Americans are arming their vehicles with car phones. Drivers purchase cellular phones for a variety of needs from being able to make business calls while commuting to providing a safety tool in case of a road emergency. Whatever the initial reason for purchasing a car phone, many people are also using their cellular service to assist law enforcement officers by informing them of actual or potential traffic violators. In some states, billboards and road signs encourage motorists to place a call, free of charge, that will be automatically connected to the state police or highway patrol. Often the information relayed to police officers about suspected impaired drivers is given anonymously. If the officer locates and detains an individual based on the anonymous tip, the anonymity of the caller may give rise to defense challenges concerning the validity of the stop.

To determine whether information about a weaving car provided by an anonymous motorist is sufficient to support a traffic stop, most courts scrutinize the circumstances and reliability factors similar to any case involving an anonymous tip. In the case of a suspected impaired driver, courts have noted that it is important for the police officer to:

  • Corroborate information obtained from an anonymous source before detaining the suspect. (e.g. license plate number or color of car)

  • Observe the behavior described by the anonymous tipster prior to making the traffic stop. (e.g. weaving, erratic moves or speed of travel)

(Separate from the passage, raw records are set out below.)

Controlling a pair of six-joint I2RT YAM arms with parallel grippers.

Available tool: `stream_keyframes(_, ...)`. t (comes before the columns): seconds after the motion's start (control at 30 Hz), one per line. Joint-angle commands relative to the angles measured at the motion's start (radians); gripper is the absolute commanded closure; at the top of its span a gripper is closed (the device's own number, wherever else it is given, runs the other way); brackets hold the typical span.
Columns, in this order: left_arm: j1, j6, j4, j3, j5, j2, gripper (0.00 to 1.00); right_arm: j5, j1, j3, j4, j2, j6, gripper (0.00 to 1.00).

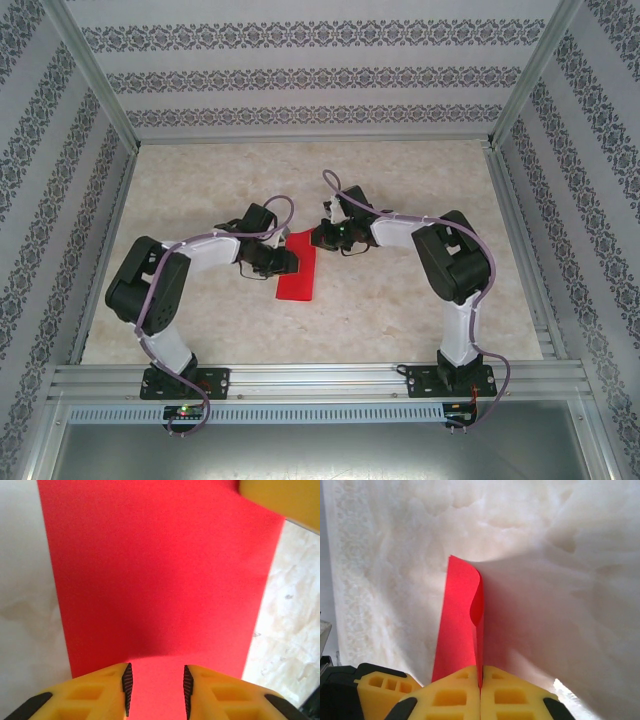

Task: Fold a paper plane with a square sheet of paper (pick it up from the middle)

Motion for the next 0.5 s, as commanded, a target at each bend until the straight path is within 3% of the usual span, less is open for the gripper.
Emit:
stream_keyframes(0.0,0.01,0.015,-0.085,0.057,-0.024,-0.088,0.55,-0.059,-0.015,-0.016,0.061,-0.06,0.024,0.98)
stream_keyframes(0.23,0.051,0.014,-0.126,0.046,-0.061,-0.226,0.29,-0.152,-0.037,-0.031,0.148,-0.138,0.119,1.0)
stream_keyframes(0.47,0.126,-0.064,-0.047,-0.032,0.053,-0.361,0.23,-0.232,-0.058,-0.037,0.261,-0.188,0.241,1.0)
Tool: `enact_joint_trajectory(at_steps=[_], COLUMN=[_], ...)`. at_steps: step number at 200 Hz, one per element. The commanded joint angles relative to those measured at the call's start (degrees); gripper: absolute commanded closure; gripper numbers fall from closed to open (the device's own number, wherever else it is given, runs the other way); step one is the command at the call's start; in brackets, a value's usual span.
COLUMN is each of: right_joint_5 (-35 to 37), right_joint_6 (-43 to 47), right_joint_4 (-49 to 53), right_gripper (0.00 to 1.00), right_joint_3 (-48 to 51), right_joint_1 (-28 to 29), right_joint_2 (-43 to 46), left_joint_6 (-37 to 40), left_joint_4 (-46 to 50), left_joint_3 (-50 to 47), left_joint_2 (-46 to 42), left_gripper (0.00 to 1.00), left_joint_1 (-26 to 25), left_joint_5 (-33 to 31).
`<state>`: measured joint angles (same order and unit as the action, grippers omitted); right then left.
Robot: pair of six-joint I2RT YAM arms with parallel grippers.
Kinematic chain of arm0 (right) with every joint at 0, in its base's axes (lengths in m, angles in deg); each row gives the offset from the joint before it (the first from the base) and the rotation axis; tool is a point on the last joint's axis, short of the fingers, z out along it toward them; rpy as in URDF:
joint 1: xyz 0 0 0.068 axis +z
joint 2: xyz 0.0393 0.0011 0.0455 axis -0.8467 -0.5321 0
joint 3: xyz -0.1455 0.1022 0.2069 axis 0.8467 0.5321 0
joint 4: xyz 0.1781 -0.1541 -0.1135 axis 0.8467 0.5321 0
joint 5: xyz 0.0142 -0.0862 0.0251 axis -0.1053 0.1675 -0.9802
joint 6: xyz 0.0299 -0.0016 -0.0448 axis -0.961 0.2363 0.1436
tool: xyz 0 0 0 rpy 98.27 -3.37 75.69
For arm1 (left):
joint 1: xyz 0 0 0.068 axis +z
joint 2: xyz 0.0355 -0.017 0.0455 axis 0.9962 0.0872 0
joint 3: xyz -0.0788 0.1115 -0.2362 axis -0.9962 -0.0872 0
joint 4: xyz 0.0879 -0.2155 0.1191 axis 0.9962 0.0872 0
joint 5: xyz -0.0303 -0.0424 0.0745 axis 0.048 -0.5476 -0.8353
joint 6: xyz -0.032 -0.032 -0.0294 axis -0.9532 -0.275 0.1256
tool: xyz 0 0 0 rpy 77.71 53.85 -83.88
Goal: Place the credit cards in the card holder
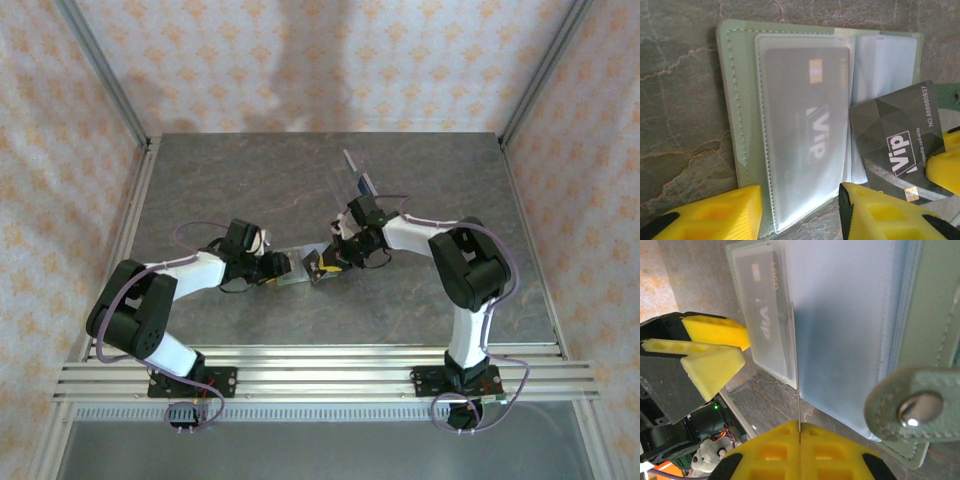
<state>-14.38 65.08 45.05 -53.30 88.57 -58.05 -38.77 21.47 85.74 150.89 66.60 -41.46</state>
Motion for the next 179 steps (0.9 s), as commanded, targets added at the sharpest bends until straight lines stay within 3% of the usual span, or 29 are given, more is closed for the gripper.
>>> enact_joint_trajectory(at_steps=[1, 34, 60, 113, 179], right_joint_5=[-2.56, -3.83, -3.47, -4.55, -4.07], right_joint_6=[-0.27, 2.91, 4.72, 8.37, 11.04], right_joint_4=[-2.09, 0.31, 1.87, 2.31, 5.91], right_gripper=[1.00, 1.00, 1.00, 1.00, 1.00], right_joint_3=[-1.32, -3.30, -4.30, -5.44, -8.31], right_joint_1=[0.40, 1.35, 1.36, 1.36, 0.92], right_joint_2=[-2.44, -3.36, -4.17, -3.43, -4.33], left_joint_6=[2.16, 2.32, 4.26, 6.37, 5.89], left_joint_4=[1.68, 1.42, 7.48, 11.07, 12.46], left_joint_3=[1.06, 0.21, 2.63, 4.49, 5.84], left_joint_2=[0.60, -2.19, -2.45, -3.84, -4.90], left_gripper=[0.55, 0.58, 0.59, 0.60, 0.56], left_joint_1=[-0.24, -0.24, -0.24, -0.06, 0.20], left_joint_5=[-1.85, -4.09, -6.76, -10.33, -14.11])
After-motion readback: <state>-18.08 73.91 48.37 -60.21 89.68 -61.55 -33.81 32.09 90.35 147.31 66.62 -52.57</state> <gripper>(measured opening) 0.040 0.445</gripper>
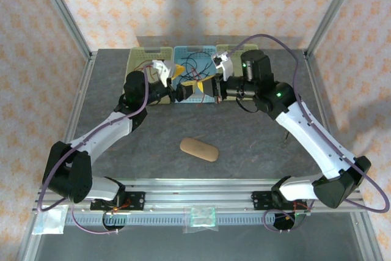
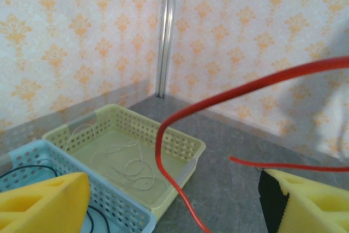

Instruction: Untangle the cables

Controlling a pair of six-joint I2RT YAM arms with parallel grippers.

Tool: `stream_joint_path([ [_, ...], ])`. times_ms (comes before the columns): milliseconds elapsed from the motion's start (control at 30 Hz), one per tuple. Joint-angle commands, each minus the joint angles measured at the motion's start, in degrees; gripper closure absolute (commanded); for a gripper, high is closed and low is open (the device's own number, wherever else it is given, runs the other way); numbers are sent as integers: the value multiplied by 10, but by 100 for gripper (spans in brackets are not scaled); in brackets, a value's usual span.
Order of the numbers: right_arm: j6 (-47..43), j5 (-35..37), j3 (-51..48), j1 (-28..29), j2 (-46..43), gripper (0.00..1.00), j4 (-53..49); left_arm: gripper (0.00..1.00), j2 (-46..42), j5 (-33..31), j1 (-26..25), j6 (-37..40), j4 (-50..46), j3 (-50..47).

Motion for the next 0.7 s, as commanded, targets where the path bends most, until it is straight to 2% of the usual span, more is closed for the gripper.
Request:
stream_joint_path([
  [0, 11, -23, 21, -3, -12, 100, 2, 22, 10, 40, -2, -17, 49, 18],
  [200, 17, -53, 17, -3, -10, 100, 9, 28, 16, 54, -3, -41, 75, 20],
  [333, 16, -55, 16, -2, -8, 100, 6, 45, 24, 69, -3, -67, 100, 20],
  [567, 21, -52, 7, -2, -9, 100, 14, 59, 29, 87, -4, -87, 127, 13],
  [667, 22, -50, 4, -2, -9, 100, 16, 74, 32, 100, -4, -94, 133, 15],
])
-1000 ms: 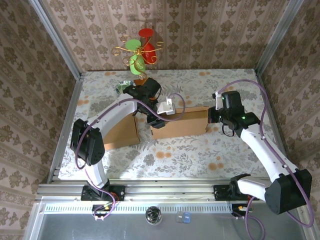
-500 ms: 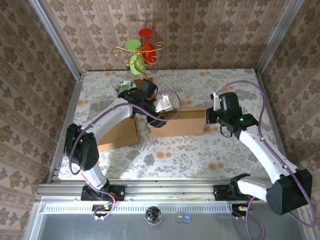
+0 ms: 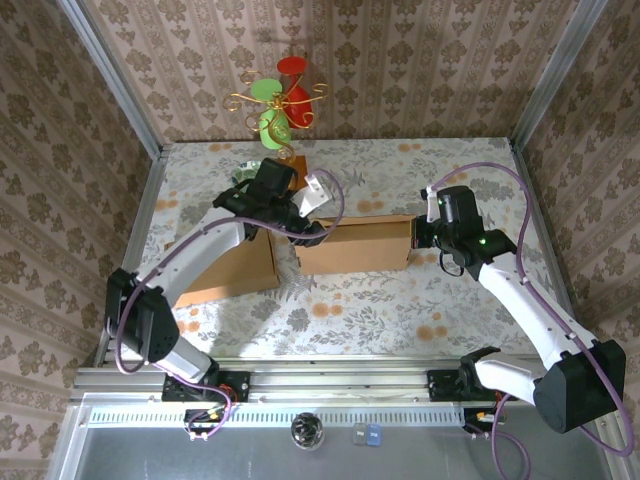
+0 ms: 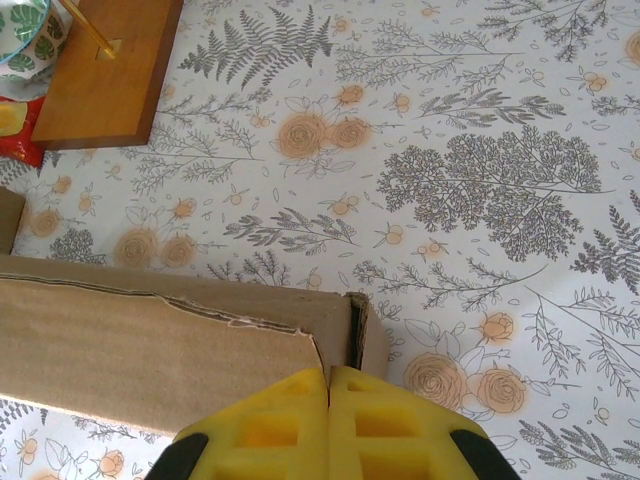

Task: Fold the paper box

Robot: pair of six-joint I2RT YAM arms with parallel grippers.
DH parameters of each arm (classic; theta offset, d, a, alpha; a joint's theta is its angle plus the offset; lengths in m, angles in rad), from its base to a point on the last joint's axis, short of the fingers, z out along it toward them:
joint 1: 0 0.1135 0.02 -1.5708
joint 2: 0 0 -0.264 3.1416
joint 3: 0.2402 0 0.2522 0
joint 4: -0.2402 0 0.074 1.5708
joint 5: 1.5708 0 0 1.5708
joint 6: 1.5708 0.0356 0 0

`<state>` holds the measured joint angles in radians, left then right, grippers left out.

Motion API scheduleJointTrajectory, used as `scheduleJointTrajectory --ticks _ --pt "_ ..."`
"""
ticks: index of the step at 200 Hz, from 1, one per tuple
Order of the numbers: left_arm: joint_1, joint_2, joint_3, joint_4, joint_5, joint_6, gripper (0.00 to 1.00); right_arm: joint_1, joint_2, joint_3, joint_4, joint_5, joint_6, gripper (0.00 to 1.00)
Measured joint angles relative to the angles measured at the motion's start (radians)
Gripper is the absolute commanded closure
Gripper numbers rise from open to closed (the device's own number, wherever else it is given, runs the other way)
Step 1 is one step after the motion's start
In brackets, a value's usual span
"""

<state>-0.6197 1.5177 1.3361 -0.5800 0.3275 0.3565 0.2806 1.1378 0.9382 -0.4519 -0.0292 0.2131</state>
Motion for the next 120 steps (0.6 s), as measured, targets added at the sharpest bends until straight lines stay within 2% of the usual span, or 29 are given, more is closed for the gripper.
scheduleJointTrajectory --ticks 44,76,120 --pt "0.053 -0.08 -0.009 -0.026 -0.032 -0.119 0.45 0.0 0.0 0.0 0.0 0.0 0.0 1.0" --pt "0.124 -0.08 0.01 -0.117 -0.025 -0.163 0.44 0.0 0.0 0.0 0.0 0.0 0.0 1.0" --pt "0.149 -0.067 0.049 -0.215 0.018 -0.153 0.46 0.0 0.0 0.0 0.0 0.0 0.0 1.0"
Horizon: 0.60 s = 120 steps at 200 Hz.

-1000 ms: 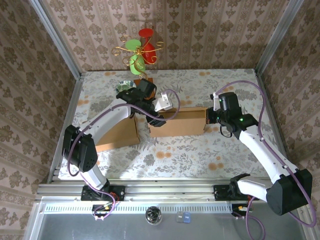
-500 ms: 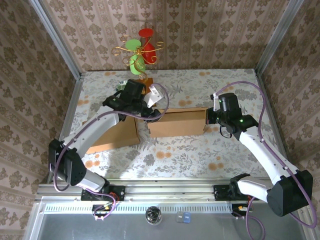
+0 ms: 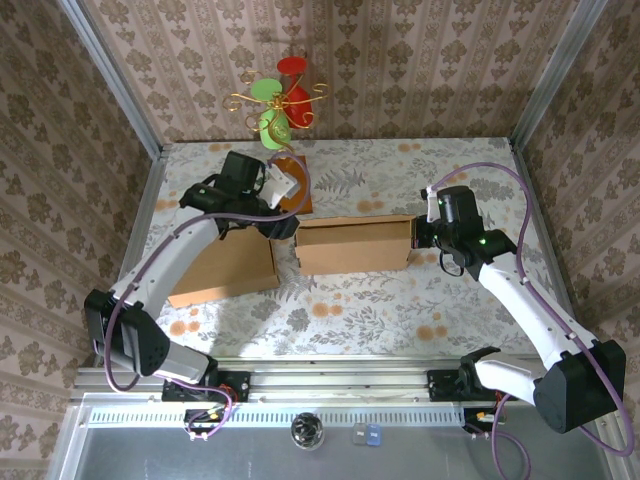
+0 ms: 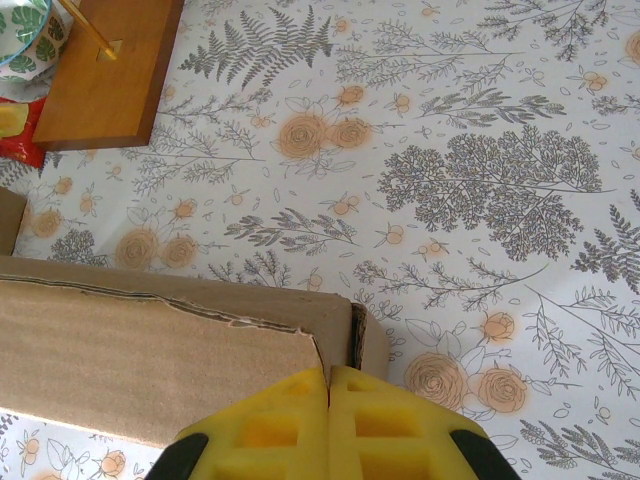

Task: Fold the paper box

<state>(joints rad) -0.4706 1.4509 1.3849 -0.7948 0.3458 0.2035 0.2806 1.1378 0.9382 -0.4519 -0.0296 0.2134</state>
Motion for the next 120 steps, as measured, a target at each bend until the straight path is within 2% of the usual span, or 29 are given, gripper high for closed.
scheduleJointTrajectory --ticks 26,101,120 --pt "0.008 0.043 0.054 -0.04 0.023 0.024 0.53 0.0 0.0 0.0 0.0 0.0 0.0 1.0" --pt "0.034 0.087 0.072 -0.097 0.04 0.061 0.57 0.0 0.0 0.0 0.0 0.0 0.0 1.0" --pt "0.034 0.087 0.072 -0.097 0.044 0.068 0.62 0.0 0.0 0.0 0.0 0.0 0.0 1.0"
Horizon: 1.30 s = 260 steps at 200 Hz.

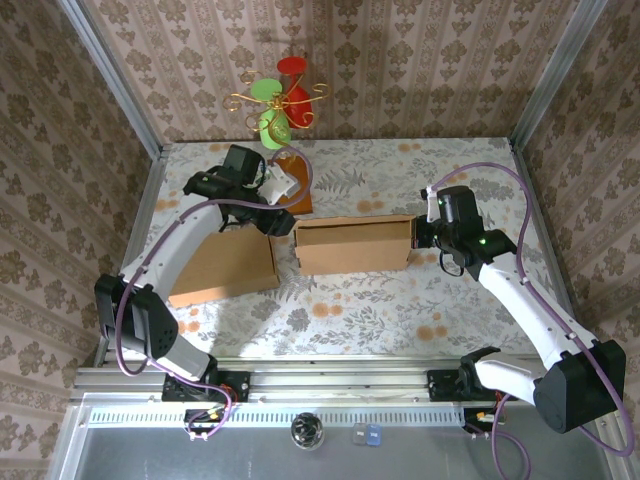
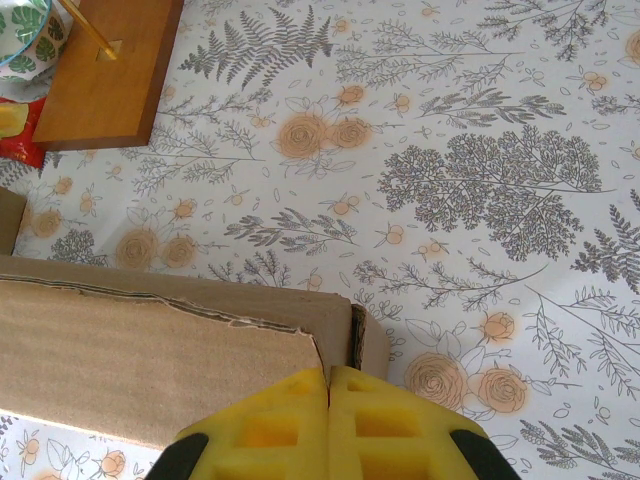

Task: Fold the paper box

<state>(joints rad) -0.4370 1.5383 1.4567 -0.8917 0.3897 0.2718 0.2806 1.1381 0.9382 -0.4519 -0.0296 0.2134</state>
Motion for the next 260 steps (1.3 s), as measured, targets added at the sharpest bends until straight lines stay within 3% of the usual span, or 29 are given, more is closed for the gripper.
scheduleJointTrajectory --ticks 61,142,193,236,260 --pt "0.0 0.016 0.0 -0.003 0.016 0.013 0.75 0.0 0.0 0.0 0.0 0.0 0.0 1.0" --pt "-0.008 0.021 0.0 -0.003 0.022 0.013 0.8 0.0 0.001 0.0 0.0 0.0 0.004 1.0" --pt "-0.061 0.021 0.0 -0.003 0.007 -0.007 0.86 0.0 0.001 0.0 0.0 0.002 0.011 1.0" --pt "-0.079 0.021 0.0 -0.003 -0.023 -0.08 0.85 0.0 0.001 0.0 0.0 0.004 0.026 1.0" --pt "-0.093 0.021 0.002 -0.006 -0.042 -0.134 0.77 0.0 0.001 0.0 0.0 0.008 0.029 1.0"
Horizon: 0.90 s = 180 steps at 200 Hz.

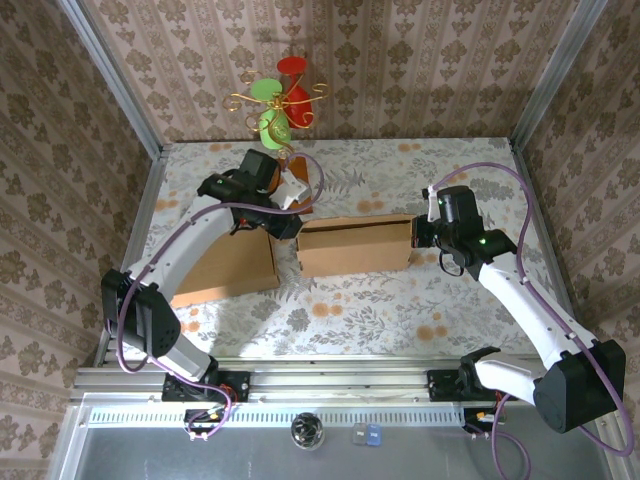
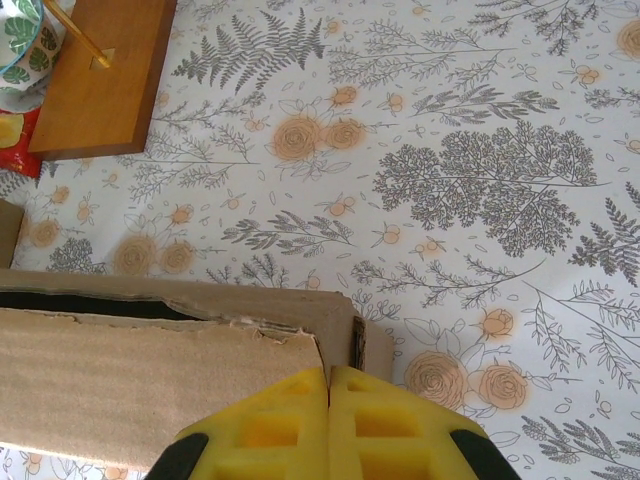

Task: Fold the paper box

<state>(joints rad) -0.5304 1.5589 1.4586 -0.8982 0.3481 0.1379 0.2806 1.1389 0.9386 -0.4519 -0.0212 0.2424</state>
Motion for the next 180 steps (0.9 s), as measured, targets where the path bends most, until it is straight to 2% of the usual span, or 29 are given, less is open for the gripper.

Police officers are put in a difficult position when faced with the decision whether to make a stop when the information is both anonymous and incomplete. Nevertheless, failure to make the stop may pose the threat of serious injury or death to others on the highway. Prosecutors and police can benefit by working together to establish a protocol for dispatchers to use when handling an anonymous call. A protocol can assist in securing as much identifying information as possible, thereby providing the police with multiple variables from which to make a positive identification of a reported car.

Saliva Alcohol Testing

Presently, DWI/DUI preliminary test instruments, which assist in establishing probable cause, measure alcohol content based on a sample of a person's breath. The National Highway Traffic Safety Administration (NHTSA) has expanded the list of products approved by the agency for detecting the presence of alcohol, to include devices that test body fluids, such as saliva. Preliminary test devices assist in detection of alcohol in individuals who do not exhibit obvious signs of being under the influence. Screening devices also provide an additional means of detecting low levels of alcohol and promote the enforcement of state "zero tolerance" laws, which make it illegal for youth to drive with any or small amounts of alcohol in their systems.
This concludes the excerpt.